Pour la deuxième soirée successive, le chef du gouvernement, Ali Laârayedh fait une apparition à la télévision nationale sur la chaîne d’Al Wataniya, aujourd’hui 24 octobre, pour revenir sur les récents événements terroristes ayant sévi dans la journée du 23 octobre et fait plusieurs victimes dans les rangs de la Garde nationale.
Le chef du gouvernement a indiqué que la guerre menée contre le terrorisme passe par trois volets : la récupération des mosquées, la poursuite des criminels par la Justice, et l’éducation données par les familles à leurs enfants qui doit se faire sur des bases solides dénuées de tout aspect violent.
Les attaques terroristes ont influencé négativement le démarrage du dialogue national, selon Al Laârayedh. Cette influence se manifeste par le terrorisme et le chaos. Et d’ajouter qu’au moment où la guerre a été aiguisée contre le terrorisme et que toutes les parties concernées se sont alliées pour le contrer, l’Assemblée nationale constituante a retardé ses travaux et ce, depuis trois mois à cause des députés qui ont choisi de se retirer.
« Le gouvernement ne peut pas démissionner au bout d’un certain délai s’il n’existe pas d’alternative, par surcroît dans le cas actuel où le terrorisme sévit. C’est mon devoir et je suis responsable devant Dieu et devant le peuple de rester en poste pour maintenir les rouages du gouvernement en état de fonctionnement », souligne Ali Laârayedh.
Le chef du gouvernement a insisté sur le fait qu’il n’est pas envisageable de laisser le pays dans le vide politique, et c’est pourquoi le gouvernement ne démissionnera que dans le cas où toutes les clauses de la feuille de route seront réalisées l’une après l’autre. « Nous ne laisserons pas le pays dans la confusion et le chaos, et je m’engage à appliquer la feuille de route dans sa totalité, si les premiers éléments précédent la démission seront concrétisés, sinon il n’y aura pas de démission. » explique Ali Laârayedh.

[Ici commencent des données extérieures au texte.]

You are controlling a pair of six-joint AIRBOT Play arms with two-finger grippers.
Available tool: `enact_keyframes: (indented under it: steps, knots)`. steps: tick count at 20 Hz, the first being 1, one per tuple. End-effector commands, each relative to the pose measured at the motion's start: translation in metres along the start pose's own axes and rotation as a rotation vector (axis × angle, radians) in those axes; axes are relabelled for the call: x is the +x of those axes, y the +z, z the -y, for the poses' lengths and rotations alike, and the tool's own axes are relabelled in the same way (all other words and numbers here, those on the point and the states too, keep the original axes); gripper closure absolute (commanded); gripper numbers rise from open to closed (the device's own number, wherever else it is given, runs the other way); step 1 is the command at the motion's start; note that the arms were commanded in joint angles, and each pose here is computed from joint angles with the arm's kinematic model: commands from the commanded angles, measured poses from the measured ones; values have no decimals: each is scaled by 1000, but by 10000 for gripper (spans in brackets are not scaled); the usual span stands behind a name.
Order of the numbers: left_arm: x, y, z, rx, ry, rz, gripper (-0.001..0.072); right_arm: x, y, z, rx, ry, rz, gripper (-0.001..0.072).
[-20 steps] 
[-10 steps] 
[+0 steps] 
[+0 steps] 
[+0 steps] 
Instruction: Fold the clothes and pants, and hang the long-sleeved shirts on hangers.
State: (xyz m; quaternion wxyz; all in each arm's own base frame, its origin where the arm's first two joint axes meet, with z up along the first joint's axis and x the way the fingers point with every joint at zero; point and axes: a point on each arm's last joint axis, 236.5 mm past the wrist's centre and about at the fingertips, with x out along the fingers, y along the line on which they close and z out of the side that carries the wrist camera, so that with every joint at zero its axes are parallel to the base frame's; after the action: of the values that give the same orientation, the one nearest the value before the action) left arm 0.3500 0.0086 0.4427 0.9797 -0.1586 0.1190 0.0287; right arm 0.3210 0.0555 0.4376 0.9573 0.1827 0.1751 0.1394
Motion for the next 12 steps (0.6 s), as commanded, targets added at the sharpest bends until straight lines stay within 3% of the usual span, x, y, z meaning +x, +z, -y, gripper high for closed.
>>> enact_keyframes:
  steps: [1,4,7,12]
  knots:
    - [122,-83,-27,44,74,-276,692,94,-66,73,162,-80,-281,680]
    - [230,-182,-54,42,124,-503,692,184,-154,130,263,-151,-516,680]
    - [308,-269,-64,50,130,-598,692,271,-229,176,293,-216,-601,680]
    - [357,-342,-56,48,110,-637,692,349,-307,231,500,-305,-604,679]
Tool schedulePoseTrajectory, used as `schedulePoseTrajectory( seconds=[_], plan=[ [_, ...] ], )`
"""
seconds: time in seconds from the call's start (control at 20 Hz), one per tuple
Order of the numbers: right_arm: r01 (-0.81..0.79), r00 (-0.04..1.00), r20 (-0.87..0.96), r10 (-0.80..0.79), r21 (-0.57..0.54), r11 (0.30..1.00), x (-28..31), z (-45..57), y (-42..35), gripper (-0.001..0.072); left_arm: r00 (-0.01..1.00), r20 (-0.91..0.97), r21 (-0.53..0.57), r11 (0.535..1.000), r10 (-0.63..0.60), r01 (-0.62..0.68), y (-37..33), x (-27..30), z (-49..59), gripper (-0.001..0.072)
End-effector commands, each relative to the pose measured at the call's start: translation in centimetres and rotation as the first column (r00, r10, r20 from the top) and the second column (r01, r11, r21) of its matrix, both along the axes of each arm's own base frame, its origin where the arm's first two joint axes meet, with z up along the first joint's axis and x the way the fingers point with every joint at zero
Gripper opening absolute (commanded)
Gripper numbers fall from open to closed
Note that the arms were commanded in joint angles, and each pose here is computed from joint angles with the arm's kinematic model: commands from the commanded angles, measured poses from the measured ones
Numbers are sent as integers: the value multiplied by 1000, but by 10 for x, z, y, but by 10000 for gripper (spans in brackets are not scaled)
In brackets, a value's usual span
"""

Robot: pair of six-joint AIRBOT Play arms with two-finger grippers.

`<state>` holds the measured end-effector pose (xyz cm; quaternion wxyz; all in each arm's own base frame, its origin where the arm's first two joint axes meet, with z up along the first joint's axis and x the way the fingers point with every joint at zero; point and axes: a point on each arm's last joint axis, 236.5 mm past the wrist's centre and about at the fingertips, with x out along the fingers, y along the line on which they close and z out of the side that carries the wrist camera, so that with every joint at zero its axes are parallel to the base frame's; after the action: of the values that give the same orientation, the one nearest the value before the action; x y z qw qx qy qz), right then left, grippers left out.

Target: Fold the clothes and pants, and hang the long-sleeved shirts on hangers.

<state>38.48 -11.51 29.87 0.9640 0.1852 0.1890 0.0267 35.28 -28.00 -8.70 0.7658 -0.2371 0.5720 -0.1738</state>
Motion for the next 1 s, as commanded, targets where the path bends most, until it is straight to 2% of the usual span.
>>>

Les députés dissidents ont à faire preuve de leur volonté de faire évoluer positivement la situation en reprenant les travaux de l’ANC, a indiqué le chef du gouvernement, ajoutant qu’ils ont promis de travailler 24 heures d’arrache-pied afin d’achever la Constitution et mettre en place l’ISIE. De ce fait, tout comme le gouvernement s’engage à appliquer la feuille de route, l’opposition et notamment les députés se le doit aussi, afin de pouvoir réussir le dialogue national. « Si leur objectif n’est pas uniquement celui de la démission du gouvernement, alors qu’ils reprennent leurs sièges à l’hémicycle ! », a-t-il conclu.